As for `PublicValues`, we'll have to go through all the code making sure that everywhere that was setting `foo` with assignment now calls the set method (with a proper `Widget`), and anywhere that was reading it directly calls the get method.
My future self is screaming at my current self. Now we have two ways of accessing the PublicValues class: one way through direct value reading and writing (bar), and the other through getset methods (foo). As a consumer of this class, I have no way of knowing which properties are openly accessible and which are guarded through getset methods, other than going back and looking through the code.
To solve this problem, I am going to use a method that I see in almost every PHP project of non-trivial size that I have ever worked with or seen the source code of: use magic __get and __set to determine if the property is directly accessible or not:
class PublicValues { // ... public __get($name) { $method = 'get'.$name; if (method_exists($this,$method)) { return $this->$method(); } else { return $this->$name; } } public __set($name, $value) { $method = 'set'.$name; if (method_exists($this,$method)) { return $this->$method($value); } else { $this->$name = $value; } } }As before, `GetSet` doesn't change one bit. For `PublicValues`, the rest of the code can continue to use what looks like straight assignment, and if I want to know if the assignment is direct modification or a magic set, I only need to look in only two places to figure it out: look for a named getset method, or assume I am using the magic __get and __set. Perfect...

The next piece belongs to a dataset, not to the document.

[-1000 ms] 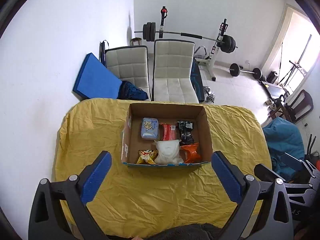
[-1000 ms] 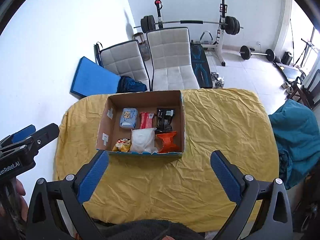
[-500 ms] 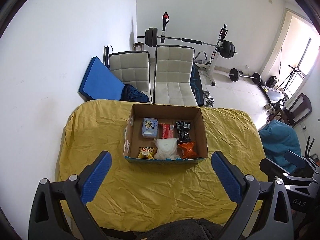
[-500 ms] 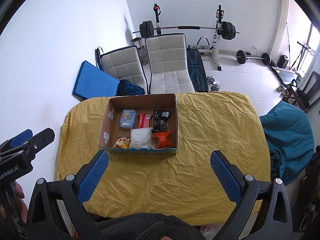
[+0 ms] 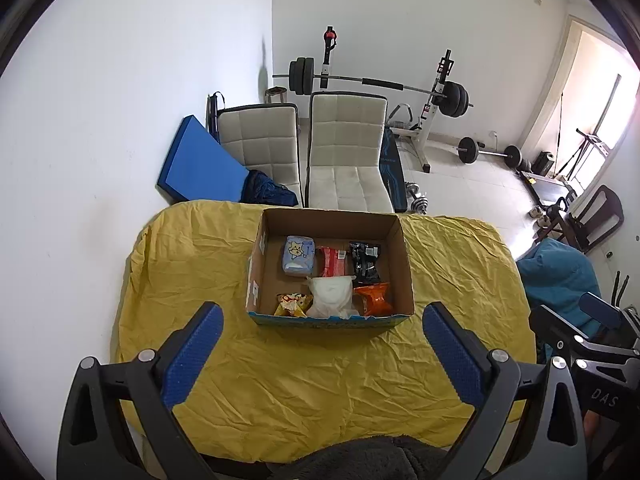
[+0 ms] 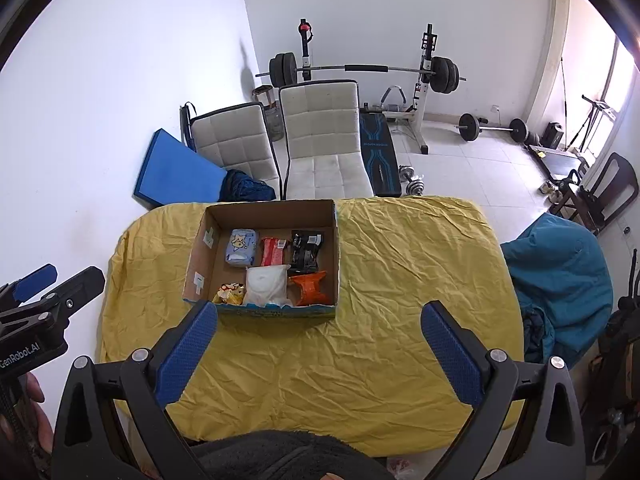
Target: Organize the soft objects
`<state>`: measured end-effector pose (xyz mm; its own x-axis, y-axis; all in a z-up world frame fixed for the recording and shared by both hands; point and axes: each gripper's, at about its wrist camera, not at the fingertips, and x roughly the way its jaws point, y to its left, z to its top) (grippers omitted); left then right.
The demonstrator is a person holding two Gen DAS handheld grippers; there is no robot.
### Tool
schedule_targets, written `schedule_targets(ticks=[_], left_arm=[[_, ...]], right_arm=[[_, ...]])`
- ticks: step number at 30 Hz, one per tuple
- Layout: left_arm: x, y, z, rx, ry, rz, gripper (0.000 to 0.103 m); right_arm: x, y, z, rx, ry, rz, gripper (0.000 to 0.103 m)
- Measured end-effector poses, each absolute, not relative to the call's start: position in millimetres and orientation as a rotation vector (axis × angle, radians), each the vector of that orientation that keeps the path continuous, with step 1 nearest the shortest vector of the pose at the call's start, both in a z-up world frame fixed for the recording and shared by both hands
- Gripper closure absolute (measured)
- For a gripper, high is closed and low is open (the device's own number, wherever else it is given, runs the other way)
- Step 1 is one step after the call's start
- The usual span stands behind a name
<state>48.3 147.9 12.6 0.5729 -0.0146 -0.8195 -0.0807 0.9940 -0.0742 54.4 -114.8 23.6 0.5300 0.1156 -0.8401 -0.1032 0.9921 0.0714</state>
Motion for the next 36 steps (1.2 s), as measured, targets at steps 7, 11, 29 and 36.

...until we have to add something to this class that absolutely must not be modified by client code.
class PublicValues { // ... protected $modificationToThisCrashesTheApp; // ... } class GetSet { // ... protected $modificationToThisCrashesTheApp; // ... }Now we have a big problem. Clients of `GetSet` are protected, because nothing in `GetSet` can be modified except through a class method. We don't provide a method for accessing the dangerous property, so clients can't hurt themselves.
But clients of `PublicValues` can modify any property they want. The magic __set method makes public any protected value that does not have an explicit set method. We could fix this by adding a set method that throws an exception. Or we could solve it by blacklisting that property in the magic __set. Or we could make sure everyone (including new hires six months from now) knows not to touch this property. Or we could solve it by...
Truthfully, it doesn't matter how you solve it. Encapsulation of `PublicValues` has been broken from the beginning. We haven't even tried adding validation to either class, or making the setting of one value affect another, or adding read- or write-only methods. And over the course of just a few changes, we've had to add get/set methods anyway. We've just done it later in the application lifecycle after client code is already using the class, the time when it is most costly to make those sorts of changes.
In a blog post, it's easy to see these changes coming in a few paragraphs and account for them mentally. But imagine this in a large system, one that is constantly having features added, bugs fixed and maintenance performed over the course of months or years. Every change in this example could have come months apart. I don't expect myself or my fellow programmers to keep track of the intricacies of a single class over that timeframe, especially if that class is modified rarely, is one class in hundreds and we've been working in thousands of lines of other code in the meantime.
So do yourself a favor and take the 20 seconds to wrap your properties in boilerplate getset methods from the start. Not because it's a best practice, but because future you will be grateful.